Exercise goal
Would you please transcribe the listing exactly, with no images?

[[ Data below open ]]

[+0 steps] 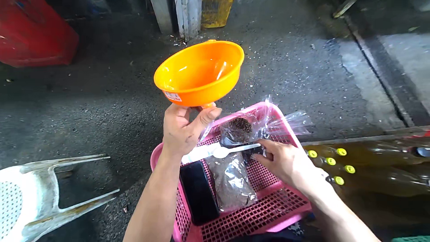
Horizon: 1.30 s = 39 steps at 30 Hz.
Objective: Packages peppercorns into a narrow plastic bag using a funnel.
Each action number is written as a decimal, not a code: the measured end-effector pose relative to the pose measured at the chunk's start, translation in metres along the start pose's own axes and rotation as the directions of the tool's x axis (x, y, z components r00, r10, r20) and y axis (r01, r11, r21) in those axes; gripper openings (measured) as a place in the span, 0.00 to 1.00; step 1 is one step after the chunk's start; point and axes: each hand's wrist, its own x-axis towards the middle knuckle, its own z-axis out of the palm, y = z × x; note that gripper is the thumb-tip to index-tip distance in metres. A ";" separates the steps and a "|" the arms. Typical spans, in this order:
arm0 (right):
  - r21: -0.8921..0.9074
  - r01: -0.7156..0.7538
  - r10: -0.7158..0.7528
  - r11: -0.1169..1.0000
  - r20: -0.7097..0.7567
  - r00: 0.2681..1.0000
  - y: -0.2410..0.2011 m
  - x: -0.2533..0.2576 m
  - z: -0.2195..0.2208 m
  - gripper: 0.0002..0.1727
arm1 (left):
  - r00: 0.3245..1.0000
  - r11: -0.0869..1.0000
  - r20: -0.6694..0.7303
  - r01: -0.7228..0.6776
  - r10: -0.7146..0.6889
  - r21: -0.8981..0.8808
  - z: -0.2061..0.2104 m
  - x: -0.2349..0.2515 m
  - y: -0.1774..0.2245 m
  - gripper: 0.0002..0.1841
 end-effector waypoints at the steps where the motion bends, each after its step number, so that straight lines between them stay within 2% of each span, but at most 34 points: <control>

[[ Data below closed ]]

Expected answer
[+0 steps] 
Horizon: 1.30 s = 39 steps at 30 Hz.
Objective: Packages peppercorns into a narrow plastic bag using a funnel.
Each action number is written as a decimal, not a code: the measured end-effector pose relative to the pose measured at the chunk's start, translation in metres along the start pose's own axes and rotation as the directions of the tool's x axis (x, y, z components r00, r10, r20) and y axis (r01, r11, r21) in those axes; gripper openings (measured) as a place in the span, 0.00 to 1.00; step 1 is one step after the chunk's start; point and axes: each hand's wrist, its own x-axis towards the middle knuckle, its own z-axis out of the palm, y = z × x; note that gripper is the thumb-tip to index-tip distance in metres. A ";" separates the steps and a "|" the arms. Typical spans, in this order:
arm0 (right):
  - r21: -0.8921..0.9074
  - r01: -0.7156..0.7538
  - r10: -0.7158..0.7528
  - r11: -0.1169..1.0000
  - r20: -0.7097..0.7567
  - r00: 0.2681..1.0000
  - y: -0.2410..0.2011 m
  - x: -0.2533..0.2576 m
  - z: -0.2195..0.2208 m
  - gripper: 0.0002..0.1727
arm1 (left):
  - r00: 0.3245..1.0000
  - r11: -0.0869..1.0000
  - r20: -0.6694..0.7303
  - r01: -0.7228..0.6776
  - r10: -0.7146..0.6889
  - r21: -0.8981..0.8808
  - z: -0.2061..0.2104 m
  - x: -0.2349..0.2515 m
  - y: -0.1774..0.2245 m
  - gripper: 0.0002..0.1841
 end-effector waypoints at the steps where the motion bends, each after its step number, so that straight lines between them stay within 2% of each span, but at most 34 points: <control>

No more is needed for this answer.